Published in final edited form as:
Published online 2008 June 29. doi:  10.1038/ng.166
PMCID: PMC3525077

Gain-of-function mutations in TRPV4 cause autosomal dominant brachyolmia


The brachyolmias constitute a clinically and genetically heterogeneous group of skeletal dysplasias characterized by a short trunk, scoliosis and mild short stature1. Here, we identify a locus for an autosomal dominant form of brachyolmia on chromosome 12q24.1–12q24.2. Among the genes in the genetic interval, we selected TRPV4, which encodes a calcium permeable cation channel of the transient receptor potential (TRP) vanilloid family, as a candidate gene because of its cartilage-selective gene expression pattern. In two families with the phenotype, we identified point mutations in TRPV4 that encoded R616Q and V620I substitutions, respectively. Patch clamp studies of transfected HEK cells showed that both mutations resulted in a dramatic gain of function characterized by increased constitutive activity and elevated channel activation by either mechano-stimulation or agonist stimulation by arachidonic acid or the TRPV4-specific agonist 4α-phorbol 12,13-didecanoate (4αPDD). This study thus defines a previously unknown mechanism, activation of a calcium-permeable TRP ion channel, in skeletal dysplasia pathogenesis.

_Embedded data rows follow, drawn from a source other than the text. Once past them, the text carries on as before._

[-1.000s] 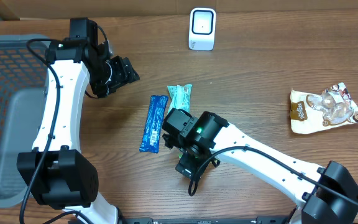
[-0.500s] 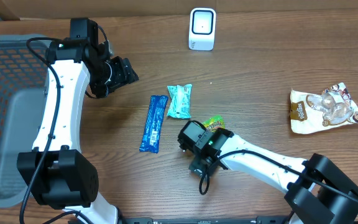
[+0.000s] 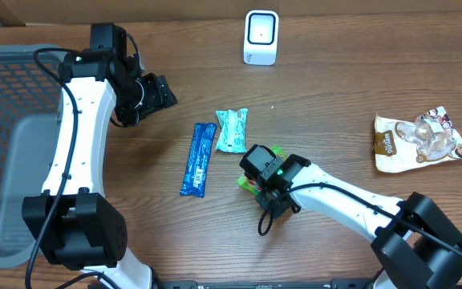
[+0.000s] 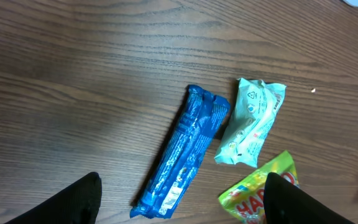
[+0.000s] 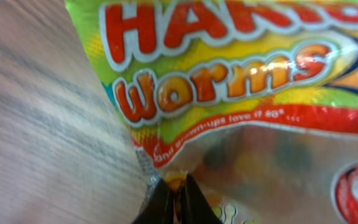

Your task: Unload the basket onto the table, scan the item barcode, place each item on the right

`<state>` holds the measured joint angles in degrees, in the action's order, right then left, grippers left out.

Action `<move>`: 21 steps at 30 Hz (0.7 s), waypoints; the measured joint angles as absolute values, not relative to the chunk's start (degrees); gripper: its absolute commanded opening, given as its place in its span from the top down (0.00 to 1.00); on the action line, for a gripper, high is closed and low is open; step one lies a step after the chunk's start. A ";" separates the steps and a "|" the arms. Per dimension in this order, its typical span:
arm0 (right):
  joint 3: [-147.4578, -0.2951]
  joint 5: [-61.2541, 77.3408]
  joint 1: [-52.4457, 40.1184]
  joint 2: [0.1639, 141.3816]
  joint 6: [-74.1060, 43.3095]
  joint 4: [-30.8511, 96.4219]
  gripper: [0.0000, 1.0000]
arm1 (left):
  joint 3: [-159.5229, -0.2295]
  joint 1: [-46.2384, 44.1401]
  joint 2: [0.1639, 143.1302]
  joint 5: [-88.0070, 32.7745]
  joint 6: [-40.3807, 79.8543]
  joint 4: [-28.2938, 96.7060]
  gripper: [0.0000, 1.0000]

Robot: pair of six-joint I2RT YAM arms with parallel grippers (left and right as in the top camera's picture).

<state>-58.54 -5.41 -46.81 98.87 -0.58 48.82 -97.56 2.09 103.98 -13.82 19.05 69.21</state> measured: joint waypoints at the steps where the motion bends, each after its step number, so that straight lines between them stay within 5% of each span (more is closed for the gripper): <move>1: -60.23 -5.26 -46.76 98.91 -2.35 52.42 0.96 | -97.56 2.09 103.98 -13.80 19.05 69.25 0.25; 10: -84.44 6.63 -43.86 99.02 -21.56 69.21 0.96 | -97.56 2.09 103.98 -13.58 19.05 71.11 0.22; 21: -85.58 24.47 -37.67 98.96 -38.00 67.88 0.96 | -97.56 1.98 103.98 -13.41 19.05 73.63 0.21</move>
<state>-85.58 24.47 -37.67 98.96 -38.00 67.88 -97.56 1.98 103.98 -13.41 19.05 73.63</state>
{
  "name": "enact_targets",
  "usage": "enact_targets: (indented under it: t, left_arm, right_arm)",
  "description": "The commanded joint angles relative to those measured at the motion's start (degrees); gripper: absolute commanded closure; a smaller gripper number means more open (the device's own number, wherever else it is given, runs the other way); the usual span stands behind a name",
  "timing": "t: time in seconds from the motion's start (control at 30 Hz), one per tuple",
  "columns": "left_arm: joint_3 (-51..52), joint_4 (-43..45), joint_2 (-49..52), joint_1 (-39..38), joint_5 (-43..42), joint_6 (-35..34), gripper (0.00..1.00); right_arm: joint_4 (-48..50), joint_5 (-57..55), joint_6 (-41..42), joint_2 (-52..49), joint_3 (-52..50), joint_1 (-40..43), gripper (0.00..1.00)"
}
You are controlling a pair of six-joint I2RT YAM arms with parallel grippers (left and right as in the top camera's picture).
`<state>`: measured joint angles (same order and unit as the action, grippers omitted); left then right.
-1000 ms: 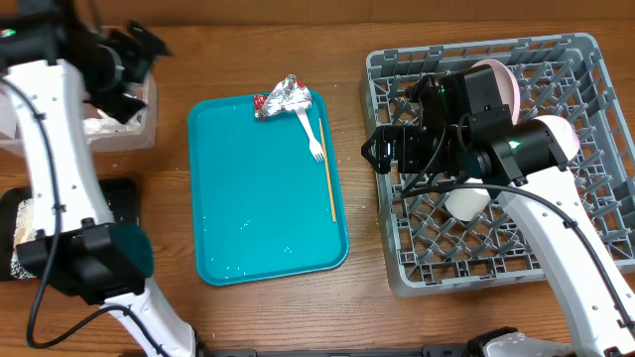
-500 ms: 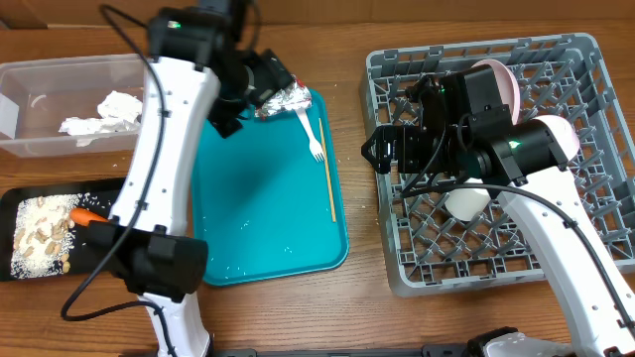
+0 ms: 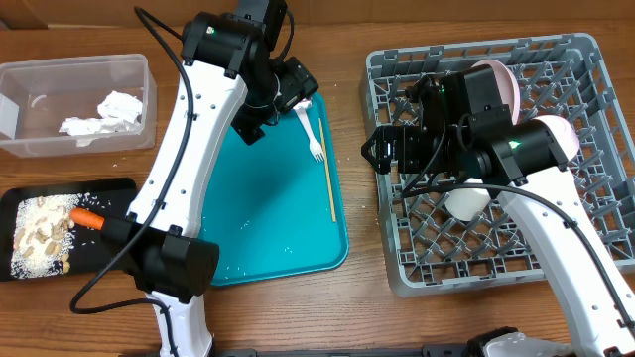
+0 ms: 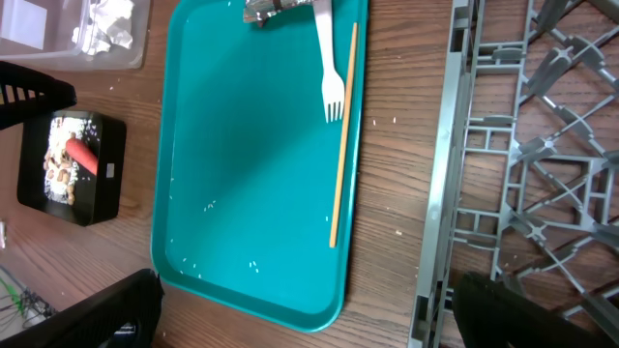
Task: Sort waste into correct bins and load items into the dishwasher rack
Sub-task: 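Reach the left gripper back to the tray and grasp the foil wrapper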
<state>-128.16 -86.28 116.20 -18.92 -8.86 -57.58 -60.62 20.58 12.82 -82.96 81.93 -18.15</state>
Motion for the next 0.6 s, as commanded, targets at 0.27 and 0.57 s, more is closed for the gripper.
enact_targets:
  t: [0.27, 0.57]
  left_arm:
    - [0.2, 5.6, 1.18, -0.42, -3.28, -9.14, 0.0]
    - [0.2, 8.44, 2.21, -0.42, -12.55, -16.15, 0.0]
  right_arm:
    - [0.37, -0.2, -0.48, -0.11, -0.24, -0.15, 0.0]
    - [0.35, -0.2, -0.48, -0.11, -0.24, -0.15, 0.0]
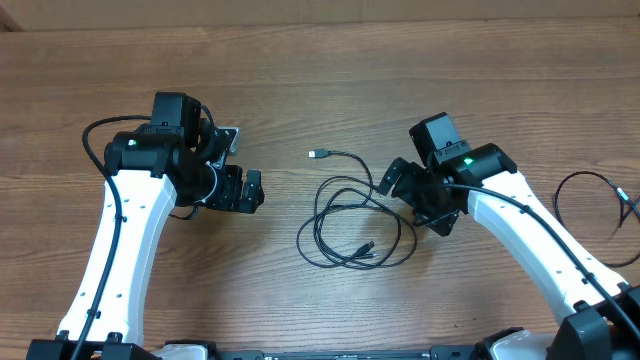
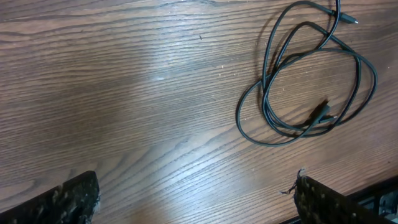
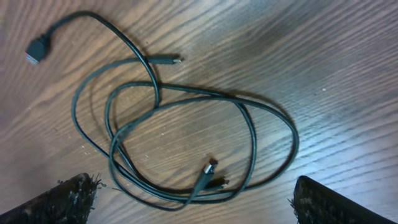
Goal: Untangle cables
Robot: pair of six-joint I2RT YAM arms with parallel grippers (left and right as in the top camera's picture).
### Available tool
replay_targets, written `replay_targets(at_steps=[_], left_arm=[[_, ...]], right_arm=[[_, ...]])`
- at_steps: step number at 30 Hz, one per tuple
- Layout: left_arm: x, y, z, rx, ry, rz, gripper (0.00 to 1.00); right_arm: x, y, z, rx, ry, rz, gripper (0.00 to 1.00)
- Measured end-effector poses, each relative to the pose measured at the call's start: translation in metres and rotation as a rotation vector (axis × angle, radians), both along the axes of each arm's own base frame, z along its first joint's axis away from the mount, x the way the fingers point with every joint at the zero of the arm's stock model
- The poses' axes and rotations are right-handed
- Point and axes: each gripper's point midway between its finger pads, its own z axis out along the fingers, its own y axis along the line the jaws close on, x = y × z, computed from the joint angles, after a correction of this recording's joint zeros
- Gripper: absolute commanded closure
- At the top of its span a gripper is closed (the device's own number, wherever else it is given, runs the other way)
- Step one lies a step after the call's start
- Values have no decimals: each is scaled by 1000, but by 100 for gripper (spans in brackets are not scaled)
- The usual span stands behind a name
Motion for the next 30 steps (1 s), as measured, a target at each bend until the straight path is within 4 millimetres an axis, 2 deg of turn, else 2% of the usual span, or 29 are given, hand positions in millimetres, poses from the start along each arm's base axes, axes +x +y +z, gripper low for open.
replay_targets(at_steps=[9, 11, 13, 15, 20, 23, 27, 30], left_arm=[[0, 0, 0, 0, 0, 0, 1], [0, 0, 0, 0, 0, 0, 0], [0, 0, 0, 0, 0, 0, 1], [0, 0, 0, 0, 0, 0, 0], [0, 0, 0, 0, 0, 0, 0], [0, 0, 0, 0, 0, 0, 0], [0, 0, 0, 0, 0, 0, 0], [0, 0, 0, 0, 0, 0, 0]], right_arm=[[10, 4, 3, 18, -37, -16, 1], [11, 4, 3, 21, -43, -15, 6], [13, 6, 4, 29, -48, -20, 16], [13, 9, 5, 49, -45, -29, 22], [18, 20, 9, 107, -58, -40, 23], [20, 32, 12, 131, -82, -16, 23], [24, 59, 19, 171, -144, 46, 25], [24, 78, 14, 179, -162, 95, 39]])
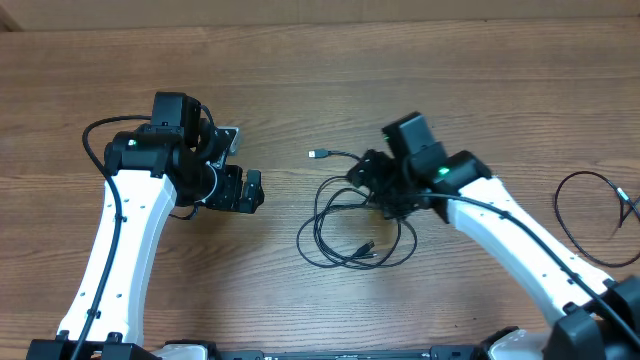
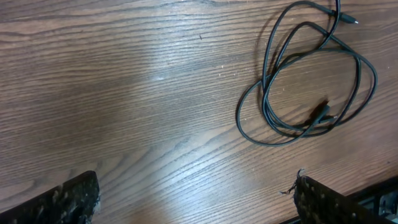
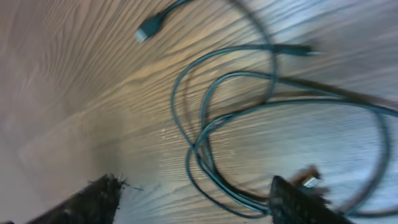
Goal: Untangle cables
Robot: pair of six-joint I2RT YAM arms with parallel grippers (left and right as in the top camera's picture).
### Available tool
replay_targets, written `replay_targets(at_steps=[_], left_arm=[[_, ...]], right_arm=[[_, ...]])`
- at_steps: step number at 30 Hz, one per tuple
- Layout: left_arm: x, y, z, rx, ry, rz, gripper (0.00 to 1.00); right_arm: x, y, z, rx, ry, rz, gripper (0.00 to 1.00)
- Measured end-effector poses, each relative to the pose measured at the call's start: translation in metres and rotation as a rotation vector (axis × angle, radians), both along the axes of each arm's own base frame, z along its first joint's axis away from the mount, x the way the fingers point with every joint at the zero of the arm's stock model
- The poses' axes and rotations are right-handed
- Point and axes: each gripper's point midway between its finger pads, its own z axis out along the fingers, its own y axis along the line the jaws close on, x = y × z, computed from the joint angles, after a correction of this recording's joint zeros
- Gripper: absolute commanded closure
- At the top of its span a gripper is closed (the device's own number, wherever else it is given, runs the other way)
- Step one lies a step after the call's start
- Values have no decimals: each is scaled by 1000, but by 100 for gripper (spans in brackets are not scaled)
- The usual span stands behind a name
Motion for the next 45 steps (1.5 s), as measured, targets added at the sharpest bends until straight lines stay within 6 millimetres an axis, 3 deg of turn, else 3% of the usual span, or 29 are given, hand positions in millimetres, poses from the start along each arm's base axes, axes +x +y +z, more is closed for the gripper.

Endochondral ossification requires the orchestrated actions of regulatory and structural molecules that together are responsible for linear bone growth. Early in development, regulatory factors, including transcription factors, receptors and their ligands, pattern the early axial and appendicular skeletal anlage (reviewed in ref. 2). Subsequently, the cartilage model ossifies and the growth plates of endochondral bones are established. Proliferation and expansion of growth plate chondrocytes followed by apoptosis and mineralization require additional regulatory factors, including the PTHrP/PTHR and FGF/FGFR3 regulatory pathways as well as structural components of the cartilage extracellular matrix. Frequently, quantitative or qualitative defects in these molecules lead to skeletal dysplasia phenotypes3. Indeed, many of the diverse molecules that are essential for normal skeletal development have been identified by the characterization of genes associated with skeletal dysplasias.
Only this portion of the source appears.